С тех пор как преждевременное установление всеобщего избирательного права привело страну к хаосу, встал вопрос о власти в стране. Вторая республика силой своего естественного развития двигалась к диктатуре, как возможному варианту: монархисты не могли предложить ничего нового, кроме как возврата привилегий, а социалисты видели решение всех социальных проблем в переделе собственности. В этих условиях Луи-Наполеон предлагает срединный путь, становясь одновременно гарантом и поддержания порядка, и сохранения демократических преобразований в стране. В своей персоне он воплотил доверие народа, который на плебисците дал ему право собой руководить. Да, во Франции была установлена диктатура, но диктатура нового типа.
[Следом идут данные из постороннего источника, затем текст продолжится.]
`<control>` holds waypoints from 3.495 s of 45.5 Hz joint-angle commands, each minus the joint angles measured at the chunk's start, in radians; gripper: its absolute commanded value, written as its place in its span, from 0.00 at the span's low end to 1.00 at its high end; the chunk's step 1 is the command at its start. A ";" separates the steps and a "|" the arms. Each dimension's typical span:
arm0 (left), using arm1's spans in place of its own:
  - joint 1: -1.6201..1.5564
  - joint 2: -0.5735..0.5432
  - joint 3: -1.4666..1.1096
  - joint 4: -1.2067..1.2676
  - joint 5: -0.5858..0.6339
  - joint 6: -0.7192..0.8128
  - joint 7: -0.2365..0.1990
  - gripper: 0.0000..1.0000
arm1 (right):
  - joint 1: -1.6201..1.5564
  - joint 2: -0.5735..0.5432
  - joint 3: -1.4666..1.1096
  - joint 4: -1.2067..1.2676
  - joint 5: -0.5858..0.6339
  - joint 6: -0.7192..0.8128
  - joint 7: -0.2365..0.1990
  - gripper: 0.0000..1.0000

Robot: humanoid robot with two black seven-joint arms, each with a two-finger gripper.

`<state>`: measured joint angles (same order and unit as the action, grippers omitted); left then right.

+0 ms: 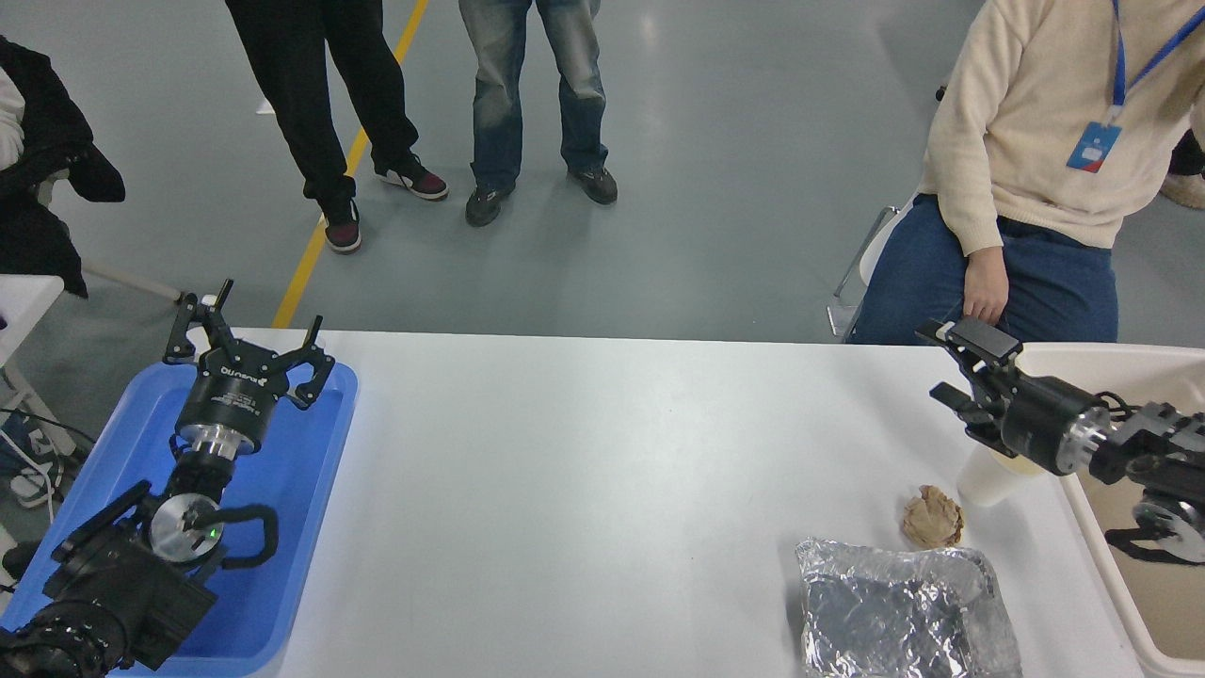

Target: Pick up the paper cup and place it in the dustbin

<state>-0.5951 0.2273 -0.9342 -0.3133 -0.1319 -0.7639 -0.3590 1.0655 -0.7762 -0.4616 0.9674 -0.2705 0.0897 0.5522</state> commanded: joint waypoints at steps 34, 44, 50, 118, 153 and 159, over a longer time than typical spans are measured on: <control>0.001 0.003 0.000 0.000 0.000 0.000 0.000 1.00 | 0.971 0.344 -1.003 0.392 -0.173 0.696 -0.006 1.00; 0.001 0.003 0.000 0.000 0.000 0.002 -0.001 1.00 | 1.113 0.387 -0.963 0.418 -0.277 0.696 -0.017 1.00; 0.001 0.003 0.000 0.000 0.000 0.000 -0.001 1.00 | 1.254 0.385 -0.957 0.467 -0.274 0.696 -0.015 1.00; 0.001 0.001 0.000 0.000 0.000 0.000 0.000 1.00 | 1.237 0.347 -1.075 0.430 -0.092 0.696 -0.241 0.93; 0.000 0.000 0.000 0.000 0.000 0.000 0.000 1.00 | 0.539 0.245 -0.902 0.024 -0.072 0.219 -0.241 1.00; 0.000 0.000 0.000 0.000 0.000 0.000 0.000 1.00 | 0.440 0.247 -0.884 -0.024 -0.067 0.133 -0.241 1.00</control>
<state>-0.5952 0.2273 -0.9342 -0.3134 -0.1315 -0.7640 -0.3589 1.6934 -0.5284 -1.3961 1.0575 -0.3426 0.3273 0.3119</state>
Она претендовала на выражение голоса нации лучше, чем смогло бы это сделать Законодательное собрание.
Отечественный исследователь бонапартизма А. Н. Медушевский увидел в бонапартизме «по существу первую в истории нового времени попытку введения единоличного правления на основе народного волеизъявления. И в этом, — подчеркивает автор, — состоит ее историческая оригинальность в отличие от монархической власти традиционного типа или обычной военной диктатуры» {379}. Причины появления бонапартизма как исторического феномена Медушевский видит в синтезе демократии с самовластием, явившемся следствием провозглашения всеобщего избирательного права и наделения главы исполнительной власти фактически диктаторскими полномочиями. Отсюда вытекает неизбежность переворота 2 декабря, явившегося логическим завершением Февральской революции {380}.
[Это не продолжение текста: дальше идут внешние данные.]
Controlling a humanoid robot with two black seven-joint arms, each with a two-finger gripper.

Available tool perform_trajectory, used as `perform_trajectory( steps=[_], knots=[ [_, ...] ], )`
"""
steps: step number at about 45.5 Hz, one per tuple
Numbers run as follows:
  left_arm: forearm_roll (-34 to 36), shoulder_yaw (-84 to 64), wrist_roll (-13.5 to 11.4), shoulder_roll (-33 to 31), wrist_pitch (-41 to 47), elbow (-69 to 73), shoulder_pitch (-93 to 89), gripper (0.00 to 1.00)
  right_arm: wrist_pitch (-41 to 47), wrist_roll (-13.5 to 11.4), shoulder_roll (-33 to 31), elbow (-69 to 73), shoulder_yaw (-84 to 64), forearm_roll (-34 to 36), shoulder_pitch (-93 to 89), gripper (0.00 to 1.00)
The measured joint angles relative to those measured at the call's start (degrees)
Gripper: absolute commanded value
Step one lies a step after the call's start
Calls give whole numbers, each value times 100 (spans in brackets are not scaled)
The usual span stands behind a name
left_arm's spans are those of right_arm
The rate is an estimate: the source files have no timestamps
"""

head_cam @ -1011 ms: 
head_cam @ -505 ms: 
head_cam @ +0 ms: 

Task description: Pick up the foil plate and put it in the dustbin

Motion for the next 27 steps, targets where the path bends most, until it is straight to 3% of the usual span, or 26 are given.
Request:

Собственно бонапартизм как общенациональное движение и стал воплощением общенародной поддержки политики, проводимой принцем-президентом. С момента появления Луи-Наполеона на политической арене крестьяне увидели в нем своего человека. В нем они видели реализацию своих надежд и считали, что он защитит их от нотаблей. Но только после переворота политика Луи-Наполеона приобрела общенациональную поддержку. Фигура принца-президента оказывается выше и над узкими интересами отдельных социальных слоев общества, он претендует на проведение политики в интересах всей французской нации.
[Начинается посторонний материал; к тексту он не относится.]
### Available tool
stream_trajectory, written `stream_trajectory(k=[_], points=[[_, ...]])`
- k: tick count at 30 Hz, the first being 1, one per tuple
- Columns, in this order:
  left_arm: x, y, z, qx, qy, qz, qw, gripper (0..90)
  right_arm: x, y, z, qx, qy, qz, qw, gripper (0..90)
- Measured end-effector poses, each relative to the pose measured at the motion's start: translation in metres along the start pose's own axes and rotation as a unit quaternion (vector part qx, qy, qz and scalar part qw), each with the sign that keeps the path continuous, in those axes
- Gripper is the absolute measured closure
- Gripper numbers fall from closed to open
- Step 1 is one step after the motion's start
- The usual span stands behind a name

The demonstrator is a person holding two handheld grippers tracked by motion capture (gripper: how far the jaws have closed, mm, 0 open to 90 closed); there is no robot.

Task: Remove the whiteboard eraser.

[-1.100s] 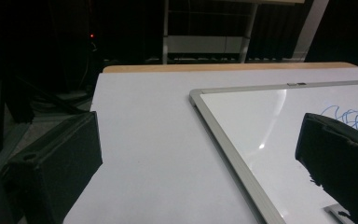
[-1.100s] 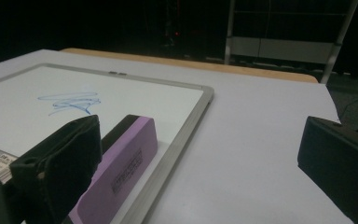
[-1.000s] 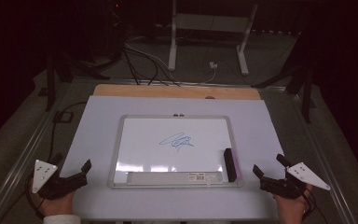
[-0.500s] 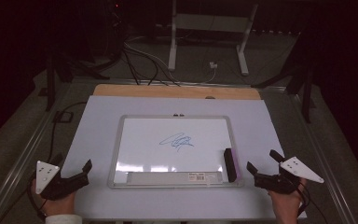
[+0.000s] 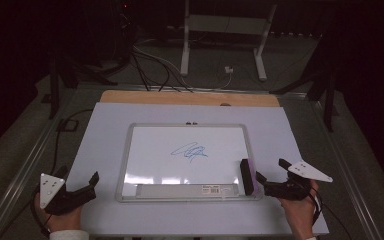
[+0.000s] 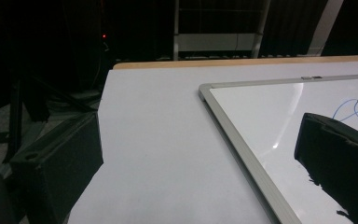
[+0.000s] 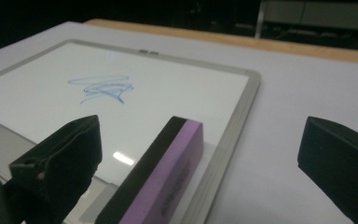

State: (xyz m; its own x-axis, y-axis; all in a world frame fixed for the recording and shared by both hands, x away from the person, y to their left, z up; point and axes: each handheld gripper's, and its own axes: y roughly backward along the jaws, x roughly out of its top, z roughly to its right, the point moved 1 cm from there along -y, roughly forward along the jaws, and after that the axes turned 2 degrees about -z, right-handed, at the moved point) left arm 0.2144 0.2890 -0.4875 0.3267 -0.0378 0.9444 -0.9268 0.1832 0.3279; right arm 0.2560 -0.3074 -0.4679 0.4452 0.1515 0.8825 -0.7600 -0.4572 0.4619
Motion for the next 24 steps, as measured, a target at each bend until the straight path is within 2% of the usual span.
stream_trajectory(k=[1,2,3,4,11,15,17,18,19,20,21,24], points=[[0.0,0.0,0.0,0.0,0.0,-0.001,1.0,1.7,0.0,0.0,0.0,0.0,0.0,0.0,1.0,0.0],[-0.001,-0.001,0.0,-0.001,0.002,-0.001,1.0,1.7,0.001,-0.005,0.0,0.008,-0.013,-0.015,0.9998,0.0],[-0.001,-0.001,0.0,-0.001,0.001,-0.001,1.0,1.7,0.001,-0.005,0.0,0.008,-0.013,-0.015,0.9998,0.0],[-0.001,-0.001,0.001,-0.001,0.0,-0.003,1.0,1.7,0.002,-0.009,0.0,0.013,-0.022,-0.027,0.9993,0.0],[-0.001,-0.001,0.0,-0.001,0.001,-0.003,1.0,1.7,0.002,-0.02,0.0,0.024,-0.031,-0.063,0.9972,0.0],[-0.002,-0.002,0.0,-0.001,0.001,-0.004,1.0,1.7,0.001,-0.029,0.002,0.026,-0.036,-0.103,0.9937,2.4],[-0.002,-0.002,0.001,-0.001,0.001,-0.005,1.0,1.7,0.001,-0.03,0.002,0.028,-0.04,-0.11,0.9928,4.5],[-0.002,-0.002,0.001,-0.001,0.001,-0.005,1.0,1.7,0.001,-0.031,0.003,0.03,-0.043,-0.116,0.9919,7.1],[-0.002,-0.002,0.001,-0.001,0.001,-0.006,1.0,1.7,0.0,-0.032,0.002,0.027,-0.046,-0.126,0.9906,15.4],[-0.002,-0.002,0.001,-0.001,0.001,-0.006,1.0,1.7,0.0,-0.032,0.002,0.027,-0.046,-0.126,0.9906,15.4],[-0.002,-0.002,0.001,-0.001,0.001,-0.005,1.0,1.7,0.0,-0.032,0.002,0.027,-0.046,-0.13,0.9901,19.1],[-0.002,-0.002,0.001,-0.001,0.001,-0.005,1.0,1.7,-0.002,-0.032,0.0,0.017,-0.053,-0.142,0.9883,41.5]])
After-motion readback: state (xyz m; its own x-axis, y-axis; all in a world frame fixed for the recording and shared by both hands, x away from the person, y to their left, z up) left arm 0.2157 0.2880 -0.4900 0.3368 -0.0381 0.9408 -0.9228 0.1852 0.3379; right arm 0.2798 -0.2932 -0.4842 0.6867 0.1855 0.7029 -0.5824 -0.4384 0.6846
Таким образом, Луи-Наполеон Бонапарт, осуществив государственный переворот, был воспринят в обществе как спаситель общества. Имя Луи-Наполеона стало гарантией от возврата «старого порядка» и повторения революционного террора. Только он один на данном этапе развития страны мог примирить общество на основе стремления к стабильности и национальной славе. Принц-президент подчиняет себе государственную машину и усиливает контроль над обществом, чтобы избежать социального взрыва в стране. Одновременно с этим он заявляет о необходимости серьезных экономических преобразований, которые должны были привести к процветанию общества и решению социального вопроса.